In the last two decades, all disciplines of medicine have witnessed a surge of emphasis on evidence‐based medicine. Increasingly, components of the physical examination that had traditionally been viewed as essential are being scrutinized under the magnifying glass of “clinical evidence.” Consequently, practitioners who are under considerable time constraints are condensing their physical exams, deleting those items that lack sufficient data supporting their routine use. This raises the issue of whether examination of the retina is clinically useful in the evaluation of the hypertensive patient.
In 1850, Hermann von Helmholtz invented the ophthalmoscope. Nine years later Liebreich was the first to describe abnormalities of the retina in a patient with probable hypertension. Subsequently, the spectrum of hypertensive retinopathy was described to include grades I (focal arteriolar constriction), II (generalized arteriolar constriction), III (flame‐shaped hemorrhages, cotton wool spots, and yellow‐white exudates), and IV (papilledema accompanied by hemorrhages and exudates). More recently, a revised classification of hypertensive retinopathy has been proposed, consisting of only two grades: I (arteriolar narrowing, focal constriction, and arteriovenous nicking) and II (hemorrhages and exudates, with or without disc edema). 1 It is often difficult to detect early change of grade I retinopathy, i.e., focal constriction or arteriolar narrowing.
The prevalence of hypertensive retinopathy has only recently been described. The Beaver Dam Eye Study 1 and the Blue Mountains Eye Study 3 have reported a prevalence of retinopathy of 8%–10% among nondiabetic hypertensive patients. The incidence increases with age and severity (or poor control) of hypertension.
The clinical significance of hypertensive retinopathy was not apparent until 1939, when a group of physicians at the Mayo Clinic classified hypertensive patients based on the severity of retinal disease and showed that those with more severe disease had higher morbidity and mortality.
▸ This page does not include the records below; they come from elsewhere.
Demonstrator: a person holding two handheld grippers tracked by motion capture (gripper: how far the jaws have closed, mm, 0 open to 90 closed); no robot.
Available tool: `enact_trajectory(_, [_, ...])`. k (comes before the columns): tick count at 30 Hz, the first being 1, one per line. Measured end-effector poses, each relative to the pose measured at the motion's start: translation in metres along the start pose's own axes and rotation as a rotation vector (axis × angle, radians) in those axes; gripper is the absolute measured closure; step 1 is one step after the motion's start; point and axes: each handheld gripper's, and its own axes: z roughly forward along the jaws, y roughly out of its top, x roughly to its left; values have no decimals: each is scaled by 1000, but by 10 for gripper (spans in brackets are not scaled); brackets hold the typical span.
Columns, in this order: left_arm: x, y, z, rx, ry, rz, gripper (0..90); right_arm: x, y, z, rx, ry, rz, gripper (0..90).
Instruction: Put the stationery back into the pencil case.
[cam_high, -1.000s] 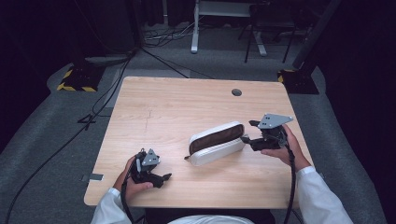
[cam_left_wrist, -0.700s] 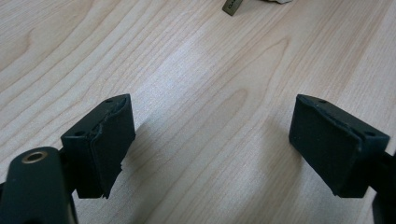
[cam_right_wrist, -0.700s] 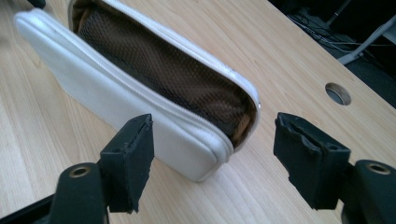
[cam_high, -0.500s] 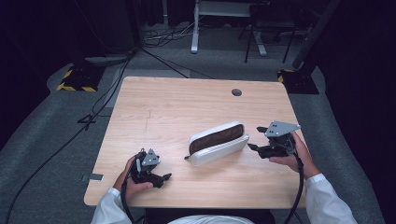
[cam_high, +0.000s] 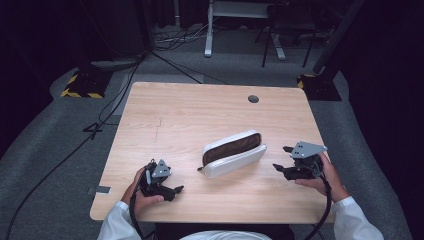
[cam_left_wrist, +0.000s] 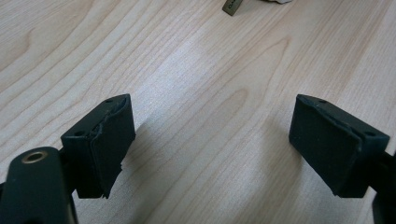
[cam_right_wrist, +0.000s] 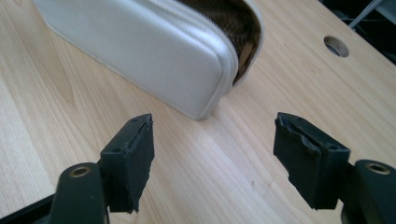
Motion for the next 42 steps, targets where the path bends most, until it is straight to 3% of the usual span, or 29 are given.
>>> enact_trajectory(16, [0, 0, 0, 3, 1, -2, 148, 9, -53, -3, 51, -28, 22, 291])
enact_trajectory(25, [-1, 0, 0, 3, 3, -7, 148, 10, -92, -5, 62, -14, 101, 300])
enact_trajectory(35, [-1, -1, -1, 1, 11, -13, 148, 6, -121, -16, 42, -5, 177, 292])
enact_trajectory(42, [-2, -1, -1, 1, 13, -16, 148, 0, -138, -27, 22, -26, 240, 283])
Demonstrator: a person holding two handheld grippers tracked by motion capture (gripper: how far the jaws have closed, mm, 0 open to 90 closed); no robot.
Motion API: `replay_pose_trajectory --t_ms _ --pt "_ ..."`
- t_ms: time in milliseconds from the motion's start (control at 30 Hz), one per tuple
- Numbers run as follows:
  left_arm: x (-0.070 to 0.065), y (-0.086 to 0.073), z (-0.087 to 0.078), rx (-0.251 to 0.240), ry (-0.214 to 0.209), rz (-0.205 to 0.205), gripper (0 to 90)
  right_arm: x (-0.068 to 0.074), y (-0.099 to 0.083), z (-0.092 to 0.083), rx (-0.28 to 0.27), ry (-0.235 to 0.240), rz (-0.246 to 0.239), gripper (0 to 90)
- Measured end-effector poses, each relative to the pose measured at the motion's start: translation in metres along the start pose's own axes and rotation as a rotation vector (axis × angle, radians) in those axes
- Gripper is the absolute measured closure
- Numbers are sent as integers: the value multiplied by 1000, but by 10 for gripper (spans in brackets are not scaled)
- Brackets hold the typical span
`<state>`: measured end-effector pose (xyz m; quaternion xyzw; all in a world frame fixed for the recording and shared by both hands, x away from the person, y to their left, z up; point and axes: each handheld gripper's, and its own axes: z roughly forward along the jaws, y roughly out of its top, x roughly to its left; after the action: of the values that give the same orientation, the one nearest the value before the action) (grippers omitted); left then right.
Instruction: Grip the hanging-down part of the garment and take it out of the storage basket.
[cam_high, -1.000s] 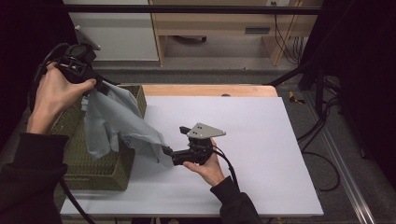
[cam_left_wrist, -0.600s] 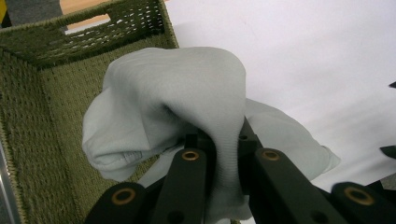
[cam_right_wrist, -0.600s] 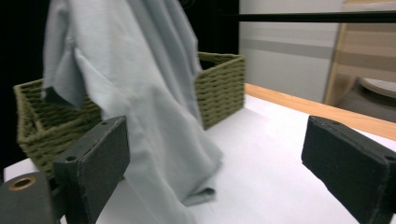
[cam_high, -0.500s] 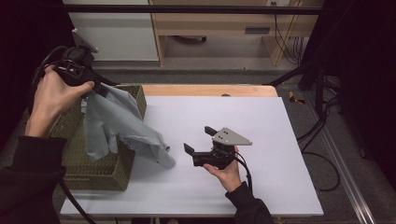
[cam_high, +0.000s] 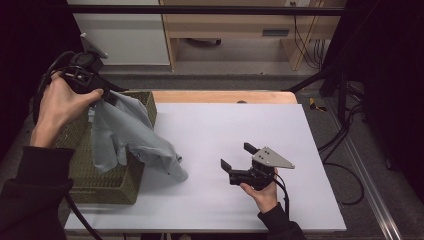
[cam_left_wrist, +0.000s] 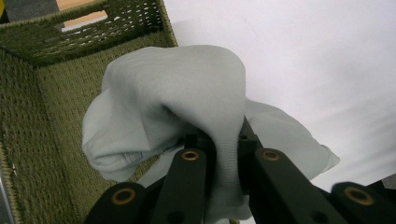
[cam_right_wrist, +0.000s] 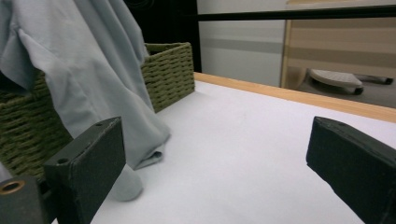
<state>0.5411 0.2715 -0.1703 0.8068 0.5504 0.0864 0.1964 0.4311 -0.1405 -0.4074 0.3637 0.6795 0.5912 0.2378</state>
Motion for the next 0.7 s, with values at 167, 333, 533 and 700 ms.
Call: replay_pose_trajectory --t_ms 167,333,533,700 --pt "2 -2 0 -2 -2 -4 856 -9 -12 -16 -6 -34 15 49" --pt "2 -3 0 -3 -2 -4 856 -12 -21 -27 -2 -58 9 48" --pt "4 -5 0 -4 -5 -7 856 -15 -32 -35 -2 -65 6 49" --pt "6 -6 0 -5 -8 -8 856 -16 -34 -41 0 -73 -5 52"
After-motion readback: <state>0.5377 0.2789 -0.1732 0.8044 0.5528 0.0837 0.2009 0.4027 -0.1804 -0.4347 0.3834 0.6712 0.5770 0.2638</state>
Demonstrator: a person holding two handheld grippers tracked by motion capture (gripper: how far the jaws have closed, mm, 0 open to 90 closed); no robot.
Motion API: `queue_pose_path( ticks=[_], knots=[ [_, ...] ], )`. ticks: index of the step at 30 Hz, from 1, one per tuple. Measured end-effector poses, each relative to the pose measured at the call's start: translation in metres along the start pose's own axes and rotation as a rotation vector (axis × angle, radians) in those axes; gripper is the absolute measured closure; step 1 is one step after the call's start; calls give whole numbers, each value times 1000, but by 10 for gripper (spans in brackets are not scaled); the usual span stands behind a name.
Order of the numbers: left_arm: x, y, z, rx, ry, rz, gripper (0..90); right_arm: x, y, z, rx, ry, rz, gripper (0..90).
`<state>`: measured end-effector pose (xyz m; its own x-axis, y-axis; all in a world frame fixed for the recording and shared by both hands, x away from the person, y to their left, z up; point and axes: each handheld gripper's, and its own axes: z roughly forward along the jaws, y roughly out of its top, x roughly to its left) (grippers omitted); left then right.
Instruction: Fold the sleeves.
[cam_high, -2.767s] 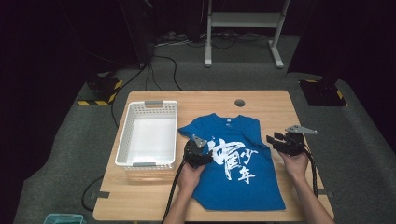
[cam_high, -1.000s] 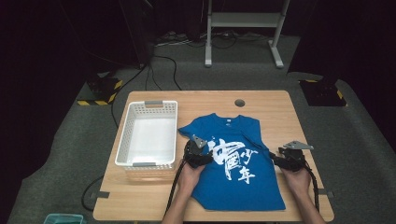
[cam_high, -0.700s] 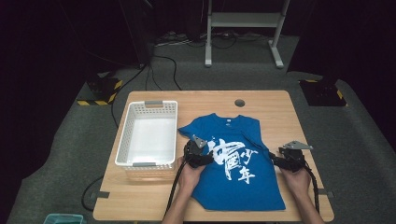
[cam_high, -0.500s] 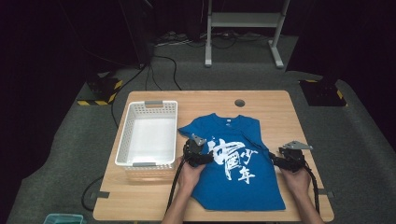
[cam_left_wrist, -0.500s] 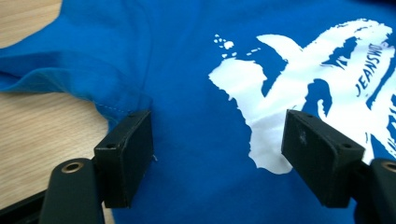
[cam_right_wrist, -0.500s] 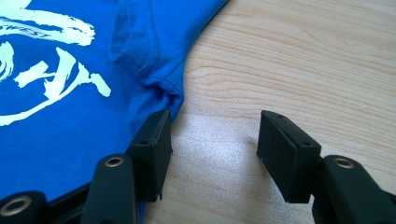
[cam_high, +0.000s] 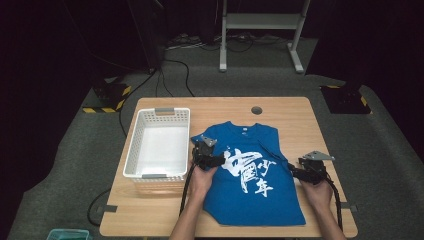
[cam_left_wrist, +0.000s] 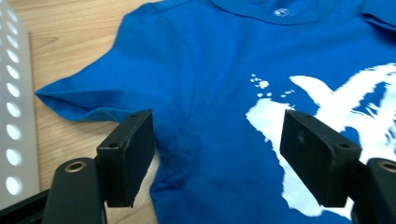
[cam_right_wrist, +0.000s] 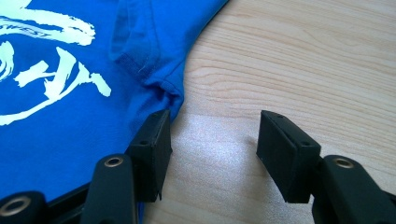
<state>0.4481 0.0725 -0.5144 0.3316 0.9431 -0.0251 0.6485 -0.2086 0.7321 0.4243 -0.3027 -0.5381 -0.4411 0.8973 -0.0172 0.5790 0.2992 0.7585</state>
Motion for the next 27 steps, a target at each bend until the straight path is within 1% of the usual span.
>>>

Subsequent reports have shown a correlation between the presence of hypertensive retinopathy and lower glomerular filtration rates as well as with the presence of left ventricular hypertrophy.
Though there are case reports of hypertensive retinopathy progressing to blindness, 4 either directly (via retinal infarction, retinal hemorrhage, disc edema, or vitreous hemorrhage) or indirectly (via infarction of the visual cortex or optic nerve, occlusion of retinal vessels, or raised intracranial blood pressure), hypertensive retinopathy is not a major cause of blindness. Most of the case reports are in patients with severe, malignant hypertension, including those whose blood pressures were lowered too rapidly.
Thus, hypertensive retinopathy might be viewed as more of a marker for other cardiovascular outcomes, rather than as a true cardiovascular outcome in its own right. It is grouped together with “true” cardiovascular outcomes under the category of “target organ damage” in the seventh report of the Joint National Committee on Prevention, Detection, Evaluation, and Treatment of High Blood Pressure (JNC 7), though the authors recommend antihypertensive therapy based on blood‐pressure level without regard to the presence or absence of hypertensive retinopathy. Some authors, however, do recommend more aggressive blood pressure control in the presence of hypertensive retinopathy.6 For example, in a patient with prehypertension, the presence of hypertensive retinopathy might prompt one to be more aggressive about instituting blood pressure reducing measures or more careful about monitoring blood pressure. To date, there is no evidence that controlling blood pressure more aggressively than recommended by JNC 7 will improve outcomes. Furthermore, even if such evidence did exist, there is no reason to assume that funduscopy would be more sensitive than other markers for cardiovascular outcomes such as presence of left ventricular hypertrophy or elevated creatinine. Nevertheless, funduscopy is noninvasive and takes only seconds to perform in experienced hands. Furthermore, routine performance of funduscopy will increase one's proficiency in this maneuver, which is required in certain circumstances, such as malignant hypertension or diabetes. Thus, we do recommend funduscopy in the evaluation of the hypertensive patient. Although some cases of grade I retinopathy may be missed, the finding, if present, may be helpful in determining the urgency of treatment.